Muchos de los análisis filosóficos modernos del concepto de mente son inhóspitos para la idea de la inmortalidad, pues equiparan la vida mental con el funcionamiento del cerebro físico (véase mente, filosofía de). Impresionados por la evidencia de la dependencia de la mente del cerebro, algunos pensadores cristianos han estado dispuestos a aceptar la visión -correspondiente a la antigua comprensión hebrea- del ser humano como una unidad psicofísica indisoluble, pero estos pensadores han seguido manteniendo la creencia en la inmortalidad, no como la mente que sobrevive al cuerpo, sino como una resurrección o recreación divina de la totalidad cuerpo-mente viva. Dichas personas resucitadas estarían presumiblemente situadas en un espacio diferente al que ahora habitan y presumiblemente pasarían de la condición de moribundo a la de habitante viable del mundo de la resurrección. Pero todas las teorías en este ámbito tienen sus propias dificultades, y surgieron teorías alternativas.

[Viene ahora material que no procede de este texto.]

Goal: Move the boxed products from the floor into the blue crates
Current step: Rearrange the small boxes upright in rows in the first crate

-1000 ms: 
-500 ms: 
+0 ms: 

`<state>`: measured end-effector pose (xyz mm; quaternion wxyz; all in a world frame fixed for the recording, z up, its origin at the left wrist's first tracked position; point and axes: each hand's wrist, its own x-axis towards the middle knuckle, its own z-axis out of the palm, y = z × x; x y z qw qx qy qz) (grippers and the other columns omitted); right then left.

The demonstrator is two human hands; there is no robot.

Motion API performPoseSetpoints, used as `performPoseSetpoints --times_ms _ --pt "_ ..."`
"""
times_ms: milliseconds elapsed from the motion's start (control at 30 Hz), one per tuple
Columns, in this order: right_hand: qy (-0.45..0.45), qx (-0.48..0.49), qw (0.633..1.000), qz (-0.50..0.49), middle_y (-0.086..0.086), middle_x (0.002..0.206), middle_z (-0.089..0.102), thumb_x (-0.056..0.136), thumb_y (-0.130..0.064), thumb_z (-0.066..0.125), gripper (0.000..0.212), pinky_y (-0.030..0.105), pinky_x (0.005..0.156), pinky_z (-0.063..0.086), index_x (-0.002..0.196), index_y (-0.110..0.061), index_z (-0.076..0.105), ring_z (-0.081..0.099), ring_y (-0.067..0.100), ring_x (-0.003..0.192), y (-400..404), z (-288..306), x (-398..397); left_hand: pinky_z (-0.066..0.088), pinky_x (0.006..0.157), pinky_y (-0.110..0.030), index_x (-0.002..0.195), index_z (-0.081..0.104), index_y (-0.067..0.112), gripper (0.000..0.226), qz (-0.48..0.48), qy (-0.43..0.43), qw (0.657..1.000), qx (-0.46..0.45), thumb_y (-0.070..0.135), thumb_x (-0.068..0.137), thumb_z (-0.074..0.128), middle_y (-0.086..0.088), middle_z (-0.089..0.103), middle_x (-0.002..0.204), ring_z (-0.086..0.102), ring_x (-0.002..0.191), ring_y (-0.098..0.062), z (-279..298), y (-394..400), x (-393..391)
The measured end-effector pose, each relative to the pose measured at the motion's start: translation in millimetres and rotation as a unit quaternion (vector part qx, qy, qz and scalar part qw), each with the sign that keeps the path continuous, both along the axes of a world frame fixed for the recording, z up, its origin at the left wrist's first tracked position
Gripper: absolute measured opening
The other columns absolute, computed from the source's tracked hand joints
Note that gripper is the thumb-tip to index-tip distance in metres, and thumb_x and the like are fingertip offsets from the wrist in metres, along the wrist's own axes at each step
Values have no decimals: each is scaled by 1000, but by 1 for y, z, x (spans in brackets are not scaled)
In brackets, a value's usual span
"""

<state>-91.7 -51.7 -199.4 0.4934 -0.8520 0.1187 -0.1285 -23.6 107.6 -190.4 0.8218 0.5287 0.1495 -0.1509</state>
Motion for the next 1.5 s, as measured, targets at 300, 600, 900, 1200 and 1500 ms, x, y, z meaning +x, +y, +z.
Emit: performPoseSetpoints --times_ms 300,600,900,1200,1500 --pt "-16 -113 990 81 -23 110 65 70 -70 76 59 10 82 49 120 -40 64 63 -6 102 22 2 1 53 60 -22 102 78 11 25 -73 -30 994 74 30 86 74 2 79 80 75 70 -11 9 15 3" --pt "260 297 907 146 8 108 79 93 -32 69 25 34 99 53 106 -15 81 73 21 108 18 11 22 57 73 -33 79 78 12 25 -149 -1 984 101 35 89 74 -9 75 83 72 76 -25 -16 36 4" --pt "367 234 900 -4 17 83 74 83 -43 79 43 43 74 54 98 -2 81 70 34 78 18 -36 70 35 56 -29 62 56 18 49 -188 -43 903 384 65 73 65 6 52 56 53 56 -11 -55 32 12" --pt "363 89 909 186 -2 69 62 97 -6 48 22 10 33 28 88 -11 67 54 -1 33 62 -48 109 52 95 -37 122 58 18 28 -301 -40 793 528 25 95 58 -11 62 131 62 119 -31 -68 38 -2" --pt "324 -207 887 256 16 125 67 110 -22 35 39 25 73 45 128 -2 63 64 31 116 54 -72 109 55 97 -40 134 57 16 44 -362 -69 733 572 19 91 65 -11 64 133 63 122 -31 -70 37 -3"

Kant ofreció un tipo diferente de argumento a favor de la inmortalidad: como postulado de la vida moral. La pretensión de la ley moral exige que los seres humanos lleguen a ser perfectos. Esto es algo que nunca puede alcanzarse finalmente, sino que sólo puede aproximarse asintóticamente, y tal aproximación interminable requiere la existencia interminable del alma. Este argumento también es criticable. ¿Está el ser humano sujeto a una obligación estricta de alcanzar la perfección moral? ¿No podría ser su obligación, como criaturas finitas, hacer lo mejor que puedan? Pero esto no parece implicar la inmortalidad.

Hay que señalar que el debate relativo a los argumentos sobre la inmortalidad del alma y la existencia de Dios se ha producido tanto entre los filósofos cristianos como entre éstos y los pensadores no cristianos. No se trata en absoluto de que todos los pensadores cristianos hayan considerado viable el proyecto de la teología natural. En efecto, ha habido y hay muchos que sostienen que la existencia divina puede ser probada definitivamente o demostrada como objetivamente probable. Pero muchos otros no sólo sostienen que todos los intentos de prueba requieren premisas que un incrédulo no tiene ninguna obligación racional de aceptar, sino que también cuestionan la suposición evidencialista de que la única vía para llegar a la creencia teísta racional es la inferencia a partir de premisas probatorias previamente aceptadas.